Since then, anime fans have descended on the town in droves, eager to spot locales from the movie.
Facing the Seto Inland Sea, Tomocho is known for its steep alleys, narrow streets and well-preserved Edo Period (1603-1867) architecture, which led it to be designated as a Preservation District for Groups of Traditional Buildings.
Traditional buildings give a period feel to the Tomocho district. (Koichi Ueda)
Now, the Council for Cultural Affairs has recommended a more lofty listing as an Important Preservation District for Groups of Traditional Buildings.
Referred to as Tomonoura bay in “Manyoshu,” the oldest existing anthology of Japanese poetry, Tomocho is among two recommendations by the council in an Oct. 20 report to the culture minister. The other one is the Kitadai Minamidai district in Kitsuki, Oita Prefecture.
Tomocho's last brush with fame was when Hiroshima prefectural authorities announced plans for a land reclamation project along coastal areas in the 1980s.
A proposal to build a bridge met fierce opposition from residents, causing the project to be scrapped last year.
The move to upgrade Tomocho's historic importance is expected to rekindle interest in efforts to preserve its heritage.
“It was acknowledged as a culturally valuable district," said Fukuyama Mayor Naoki Edahiro as he confided his hopes to reporters that Tomocho will now "attract national attention" that will revitalize the district.
The council designated a 8.6-hectare area surrounding the port.
Tomocho in bygone days was a flourishing maritime transportation hub.
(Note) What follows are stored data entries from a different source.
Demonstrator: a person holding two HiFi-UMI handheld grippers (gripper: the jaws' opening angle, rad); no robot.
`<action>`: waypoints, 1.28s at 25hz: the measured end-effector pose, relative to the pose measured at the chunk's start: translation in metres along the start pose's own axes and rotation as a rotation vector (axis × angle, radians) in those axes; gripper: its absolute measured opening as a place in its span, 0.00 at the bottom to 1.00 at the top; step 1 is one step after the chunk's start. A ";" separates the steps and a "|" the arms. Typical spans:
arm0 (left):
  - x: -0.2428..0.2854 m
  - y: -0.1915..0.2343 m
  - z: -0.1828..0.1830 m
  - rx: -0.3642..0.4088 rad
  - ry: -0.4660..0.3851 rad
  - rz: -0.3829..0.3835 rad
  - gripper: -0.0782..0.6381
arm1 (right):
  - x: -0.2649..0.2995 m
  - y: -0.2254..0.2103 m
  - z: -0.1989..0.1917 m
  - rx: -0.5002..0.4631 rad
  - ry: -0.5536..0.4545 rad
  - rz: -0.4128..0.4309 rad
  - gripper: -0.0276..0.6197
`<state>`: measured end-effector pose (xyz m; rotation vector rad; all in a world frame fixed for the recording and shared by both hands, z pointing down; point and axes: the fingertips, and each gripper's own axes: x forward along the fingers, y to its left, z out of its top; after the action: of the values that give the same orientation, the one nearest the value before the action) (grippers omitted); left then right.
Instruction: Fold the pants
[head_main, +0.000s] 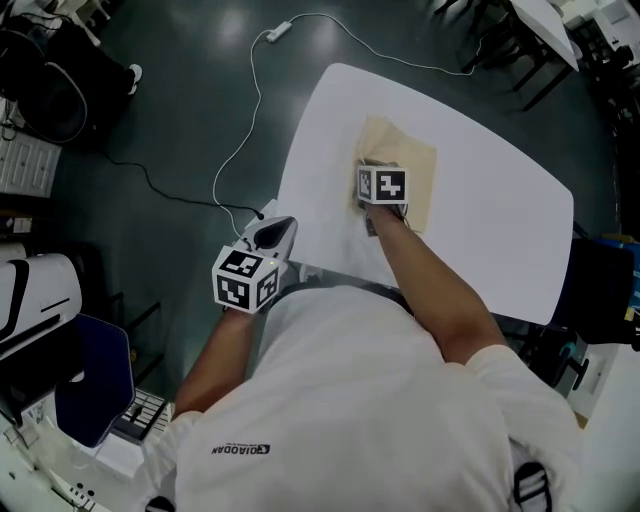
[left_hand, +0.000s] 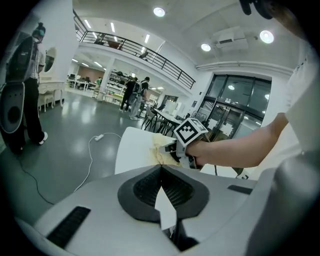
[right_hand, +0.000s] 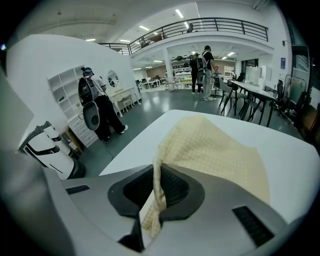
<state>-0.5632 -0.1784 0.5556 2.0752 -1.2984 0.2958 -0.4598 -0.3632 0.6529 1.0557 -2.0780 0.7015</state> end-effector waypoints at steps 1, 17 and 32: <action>-0.002 0.000 -0.001 -0.004 0.000 0.002 0.15 | 0.006 0.002 -0.003 0.005 0.013 0.007 0.14; -0.002 -0.016 0.001 -0.001 -0.034 0.016 0.15 | 0.024 0.017 -0.015 0.085 0.121 0.193 0.40; -0.003 -0.127 0.008 -0.100 -0.152 -0.048 0.15 | -0.236 -0.012 -0.046 0.010 -0.245 0.438 0.07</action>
<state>-0.4563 -0.1449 0.4955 2.0728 -1.3218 0.0517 -0.3333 -0.2269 0.5003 0.7218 -2.5590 0.8245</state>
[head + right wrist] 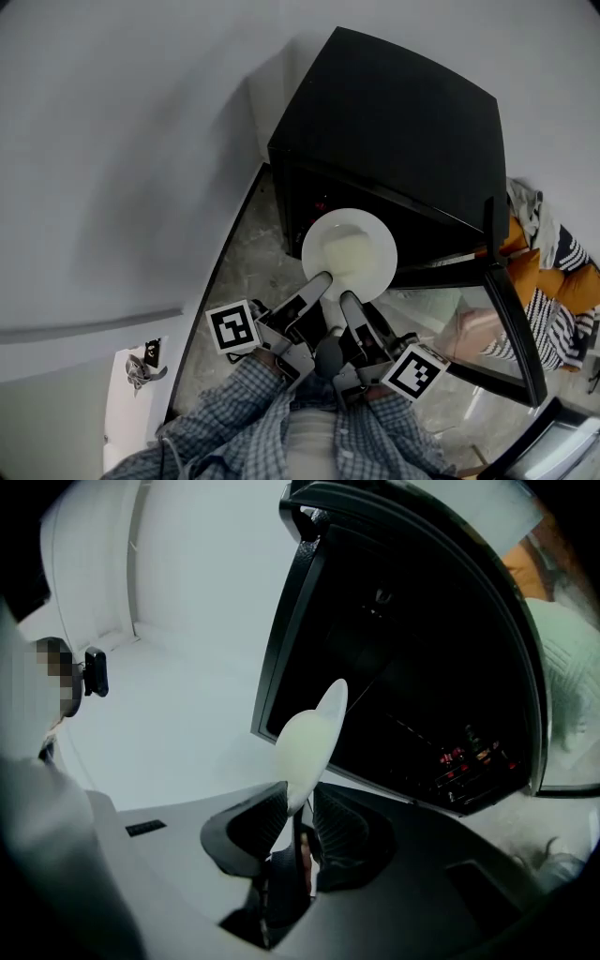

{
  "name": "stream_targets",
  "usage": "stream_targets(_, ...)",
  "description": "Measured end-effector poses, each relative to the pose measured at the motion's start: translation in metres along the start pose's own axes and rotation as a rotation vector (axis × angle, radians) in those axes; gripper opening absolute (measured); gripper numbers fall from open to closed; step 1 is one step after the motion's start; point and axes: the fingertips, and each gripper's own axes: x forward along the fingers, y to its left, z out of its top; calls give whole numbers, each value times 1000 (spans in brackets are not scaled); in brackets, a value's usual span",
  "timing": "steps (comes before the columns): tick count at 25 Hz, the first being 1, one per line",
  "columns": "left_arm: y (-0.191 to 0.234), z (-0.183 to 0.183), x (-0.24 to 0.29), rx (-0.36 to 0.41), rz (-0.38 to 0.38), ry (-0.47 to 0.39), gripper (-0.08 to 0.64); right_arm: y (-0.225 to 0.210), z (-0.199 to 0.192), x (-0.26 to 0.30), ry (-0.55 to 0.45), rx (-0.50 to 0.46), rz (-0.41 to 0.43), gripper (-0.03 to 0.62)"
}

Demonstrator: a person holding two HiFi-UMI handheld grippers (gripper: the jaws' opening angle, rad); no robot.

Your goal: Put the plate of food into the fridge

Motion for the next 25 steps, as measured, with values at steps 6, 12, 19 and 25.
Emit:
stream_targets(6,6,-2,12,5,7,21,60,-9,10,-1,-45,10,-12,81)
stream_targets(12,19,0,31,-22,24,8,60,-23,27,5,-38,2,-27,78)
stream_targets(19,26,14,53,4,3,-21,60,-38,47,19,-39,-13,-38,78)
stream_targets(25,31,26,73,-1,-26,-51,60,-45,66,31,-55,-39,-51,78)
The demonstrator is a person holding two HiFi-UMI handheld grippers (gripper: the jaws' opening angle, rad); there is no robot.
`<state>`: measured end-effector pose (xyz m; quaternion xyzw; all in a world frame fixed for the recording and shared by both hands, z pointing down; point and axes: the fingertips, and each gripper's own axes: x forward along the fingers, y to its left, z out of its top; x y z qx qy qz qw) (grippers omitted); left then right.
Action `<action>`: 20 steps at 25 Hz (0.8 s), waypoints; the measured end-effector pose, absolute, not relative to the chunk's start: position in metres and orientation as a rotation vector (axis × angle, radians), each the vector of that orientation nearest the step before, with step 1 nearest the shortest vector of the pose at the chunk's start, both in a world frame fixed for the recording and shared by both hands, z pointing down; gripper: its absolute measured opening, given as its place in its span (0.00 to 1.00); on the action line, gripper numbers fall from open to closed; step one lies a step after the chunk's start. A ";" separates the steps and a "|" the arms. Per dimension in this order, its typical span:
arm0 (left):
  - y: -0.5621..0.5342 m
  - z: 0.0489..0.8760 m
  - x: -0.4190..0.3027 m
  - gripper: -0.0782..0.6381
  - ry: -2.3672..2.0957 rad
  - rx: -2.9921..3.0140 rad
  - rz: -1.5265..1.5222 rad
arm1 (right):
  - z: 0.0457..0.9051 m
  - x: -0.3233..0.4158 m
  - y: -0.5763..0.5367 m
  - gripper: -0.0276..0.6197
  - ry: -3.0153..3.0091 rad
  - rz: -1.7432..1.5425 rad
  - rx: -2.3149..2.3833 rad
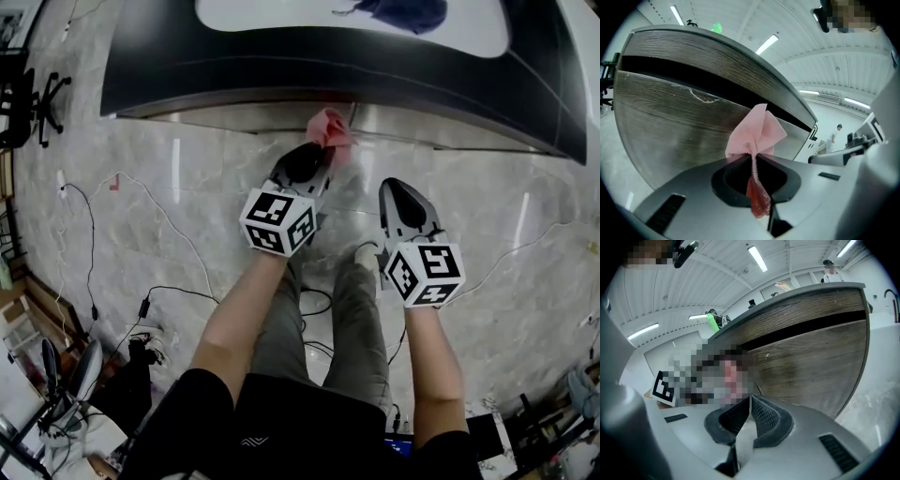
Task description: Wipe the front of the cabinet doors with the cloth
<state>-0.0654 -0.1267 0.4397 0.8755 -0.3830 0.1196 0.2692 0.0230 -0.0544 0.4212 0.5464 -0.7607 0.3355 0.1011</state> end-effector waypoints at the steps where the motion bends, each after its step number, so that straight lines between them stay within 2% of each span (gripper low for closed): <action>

It still retains a traditional night light to guide travelers to the port as well as “machiya” townhouses, temples, shrines and other examples of Edo Period architecture, all in good condition.
Traditional buildings in the Tomocho district and port area. The photo was taken from an Asahi Shimbun helicopter in February. (Koichi Ueda)
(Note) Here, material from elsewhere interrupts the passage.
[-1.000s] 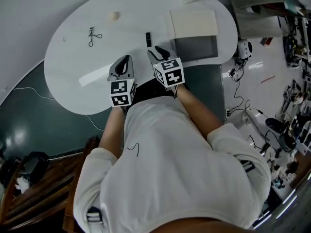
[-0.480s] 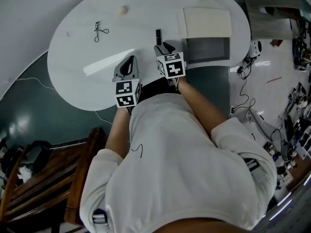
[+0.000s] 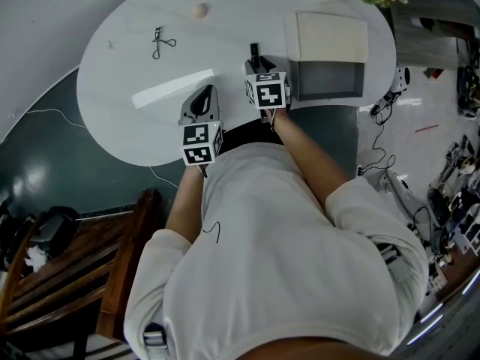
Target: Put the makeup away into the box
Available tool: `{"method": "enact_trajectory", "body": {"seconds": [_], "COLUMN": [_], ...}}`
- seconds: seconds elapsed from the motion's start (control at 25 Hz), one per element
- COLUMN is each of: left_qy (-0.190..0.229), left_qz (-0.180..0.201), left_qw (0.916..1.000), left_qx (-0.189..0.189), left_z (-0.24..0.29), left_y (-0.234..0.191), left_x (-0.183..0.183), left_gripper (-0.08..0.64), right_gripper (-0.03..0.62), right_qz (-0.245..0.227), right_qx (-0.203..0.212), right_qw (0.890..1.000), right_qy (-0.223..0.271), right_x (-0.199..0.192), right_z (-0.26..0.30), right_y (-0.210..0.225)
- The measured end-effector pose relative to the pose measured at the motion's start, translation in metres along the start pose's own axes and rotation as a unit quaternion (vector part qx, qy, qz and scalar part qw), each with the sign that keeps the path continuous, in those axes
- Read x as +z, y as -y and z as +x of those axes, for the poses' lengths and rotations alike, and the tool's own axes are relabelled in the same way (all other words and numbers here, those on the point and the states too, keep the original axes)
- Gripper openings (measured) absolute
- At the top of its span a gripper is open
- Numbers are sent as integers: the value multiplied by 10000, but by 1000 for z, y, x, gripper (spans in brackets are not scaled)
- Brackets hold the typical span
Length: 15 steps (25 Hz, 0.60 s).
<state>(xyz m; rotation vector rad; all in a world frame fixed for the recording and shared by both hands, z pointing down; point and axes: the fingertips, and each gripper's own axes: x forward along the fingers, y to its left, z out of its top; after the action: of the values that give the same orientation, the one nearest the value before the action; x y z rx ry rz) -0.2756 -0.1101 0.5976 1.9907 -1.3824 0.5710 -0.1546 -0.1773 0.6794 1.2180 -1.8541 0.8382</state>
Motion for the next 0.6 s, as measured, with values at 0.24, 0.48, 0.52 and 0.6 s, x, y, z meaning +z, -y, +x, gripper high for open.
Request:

But this has proved to be a doubled-edged sword as traffic often chokes the narrow streets running through the district's center.
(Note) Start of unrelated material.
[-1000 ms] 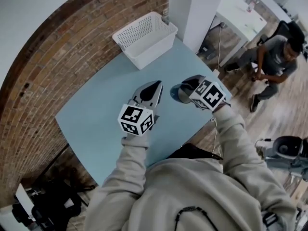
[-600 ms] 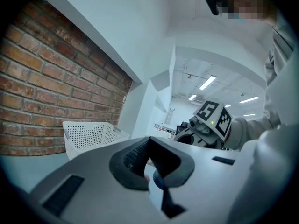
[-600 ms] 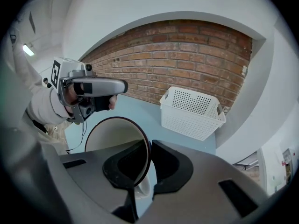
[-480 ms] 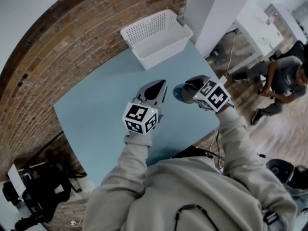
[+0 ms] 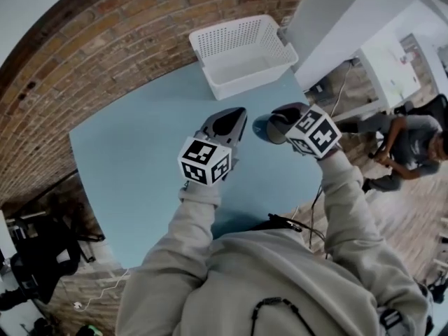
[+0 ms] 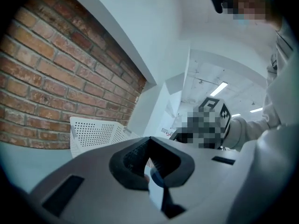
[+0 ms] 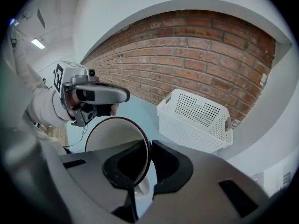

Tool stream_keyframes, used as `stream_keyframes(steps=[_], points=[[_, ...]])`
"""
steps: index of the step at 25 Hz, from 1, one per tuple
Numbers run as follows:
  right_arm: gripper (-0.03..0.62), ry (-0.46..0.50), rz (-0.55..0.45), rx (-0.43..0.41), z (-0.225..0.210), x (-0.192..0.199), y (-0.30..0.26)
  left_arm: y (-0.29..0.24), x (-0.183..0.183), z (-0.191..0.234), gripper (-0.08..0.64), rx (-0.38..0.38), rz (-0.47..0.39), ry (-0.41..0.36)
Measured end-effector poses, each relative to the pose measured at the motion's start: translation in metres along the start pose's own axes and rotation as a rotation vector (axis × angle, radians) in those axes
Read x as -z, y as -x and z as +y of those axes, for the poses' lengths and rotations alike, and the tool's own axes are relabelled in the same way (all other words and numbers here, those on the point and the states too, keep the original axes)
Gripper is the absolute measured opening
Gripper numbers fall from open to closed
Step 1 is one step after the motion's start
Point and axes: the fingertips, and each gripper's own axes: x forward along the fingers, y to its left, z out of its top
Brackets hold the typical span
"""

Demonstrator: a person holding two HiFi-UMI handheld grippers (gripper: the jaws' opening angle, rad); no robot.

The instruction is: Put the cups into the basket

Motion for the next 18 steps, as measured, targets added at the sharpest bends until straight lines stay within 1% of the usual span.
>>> stream_keyframes(steps=[2, 8, 13, 18], points=[[0.041, 0.019, -0.004, -0.007, -0.013, -0.013, -0.002, -0.004, -0.006, 0.014, -0.003, -0.030, -0.011, 0.027], [0.041, 0.078, -0.036, -0.013, -0.046, -0.063, -0.021, -0.016, -0.039, 0.057, -0.003, -0.076, -0.024, -0.006], [0.041, 0.101, -0.059, -0.026, -0.066, -0.096, -0.038, -0.036, -0.062, 0.085, -0.003, -0.089, -0.044, 0.010], [0.041, 0.116, -0.064, -0.026, -0.091, -0.122, -0.055, -0.050, -0.071, 0.123, -0.003, -0.118, -0.057, 0.027]])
After the prefectural government revealed its landfill project to build a bridge in 1983, civic groups protested on grounds of scenic preservation. They filed a lawsuit in 2007 and the Hiroshima District Court ruled in their favor.
In 2016, the legal battle was settled after the residents dropped the case and the prefectural government withdrew its request for a land reclamation license at the Hiroshima High Court.
(This article was compiled from reports by Yohei Goto, Koichi Hirotsu and Takeshi Amano.)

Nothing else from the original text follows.